La première est de lutter pour tout ce qui renforce notre autonomie vis-à-vis de la famille. Il s’agit donc de luttes sociales, collectives et de classe.
• Luttes pour l’autonomie de nos corps : un avortement libre, gratuit et safe, contre les stérilisations forcées, les violences sexuelles et domestiques…
• Affaiblissement de l’importance de la famille : facilitation du divorce, extension des avantages matériels, fiscaux aujourd’hui réservés aux familles…
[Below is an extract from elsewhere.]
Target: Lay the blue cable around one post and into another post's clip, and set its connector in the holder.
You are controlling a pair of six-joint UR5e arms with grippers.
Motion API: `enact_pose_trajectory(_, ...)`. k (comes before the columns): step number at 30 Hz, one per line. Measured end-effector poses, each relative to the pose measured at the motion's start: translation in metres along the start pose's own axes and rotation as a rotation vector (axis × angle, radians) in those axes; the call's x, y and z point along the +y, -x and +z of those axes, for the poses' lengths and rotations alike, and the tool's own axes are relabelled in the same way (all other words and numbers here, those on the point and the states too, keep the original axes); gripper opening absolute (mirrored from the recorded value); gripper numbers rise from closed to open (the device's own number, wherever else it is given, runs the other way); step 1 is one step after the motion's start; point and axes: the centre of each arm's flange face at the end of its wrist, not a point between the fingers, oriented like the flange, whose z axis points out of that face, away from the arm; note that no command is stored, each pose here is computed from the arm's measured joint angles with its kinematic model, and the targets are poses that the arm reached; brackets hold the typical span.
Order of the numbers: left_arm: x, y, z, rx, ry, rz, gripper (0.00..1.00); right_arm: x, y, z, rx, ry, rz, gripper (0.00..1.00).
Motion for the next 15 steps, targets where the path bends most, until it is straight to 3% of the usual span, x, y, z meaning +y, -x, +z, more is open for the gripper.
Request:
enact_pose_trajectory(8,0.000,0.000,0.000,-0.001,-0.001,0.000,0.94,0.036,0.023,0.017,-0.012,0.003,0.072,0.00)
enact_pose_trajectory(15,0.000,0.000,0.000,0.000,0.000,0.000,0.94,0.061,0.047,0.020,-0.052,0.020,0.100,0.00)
• Prise en charge collectives des tâches de reproduction : crèches, cantines, école gratuite pour tous·tes, lieux de vie collectifs …
• Renforcement de l’autonomie personnelle : hausse des salaires, aides sociales, services sociaux en tous genres, logements décents et abordables…
• Égalité des droits, en droit et en pratique : mêmes droits pour les couples hétéros et les couples homos, lutte contre l’homophobie, fin de la mention du genre, possibilités de vie égales à celles des hétéros, lutte contre la transphobie.
Les modes d’actions sont ceux du mouvement social : l’organisation collective, les manifs, la grève, l’occupation…
La deuxième stratégie, c’est de créer les communautés qui remplaceront la famille. Quand le capitalisme détruit la famille traditionnelle, il le fait en laissant sur le côté celles et ceux dont la famille capitaliste ne veut pas, notamment les queers. Il ne s’agit pas d’être tous·tes autonomes et isolé·e·s, mais au contraire de produire d’autres manières d’être heureux·ses, qui ne reposent pas sur la famille traditionnelle.
• Faire famille autrement : développer les réseaux de solidarité en tous genres. Pour cela, les groupes communautaires queers peuvent être un début, mais ne suffiront pas, car nous avons besoin d’espaces sans homophobie plutôt que d’espaces sans hétéros.
• Faire front contre toutes les oppressions : la question du racisme est centrale, dans une période où la crise du capitalisme accentue l’exploitation des personnes racisées et/ou sans papiers, et où le danger fasciste vise principalement ces groupes.

Pourquoi ces luttes sont-elles des luttes de classe ? Parce que nous nous attaquons directement au capitalisme et aux classes dirigeantes, qui ont tout intérêt à la poursuite de notre oppression. Mais aussi parce que nous avons besoin d’une autonomie de notre classe : plutôt que plus de police, organisons l’autodéfense.
En réalité, si les luttes sociales, collectives, féministes et antiracistes permettront de gagner un rapport de force nécessaire à la lutte contre les oppressions, on ne peut envisager la libération de tous·tes qu’au travers de perspectives révolutionnaires qui aboutiraient à la construction d’une autre société, socialiste, fondée sur les besoins de chacun·e au lieu des profits de la classe dirigeante.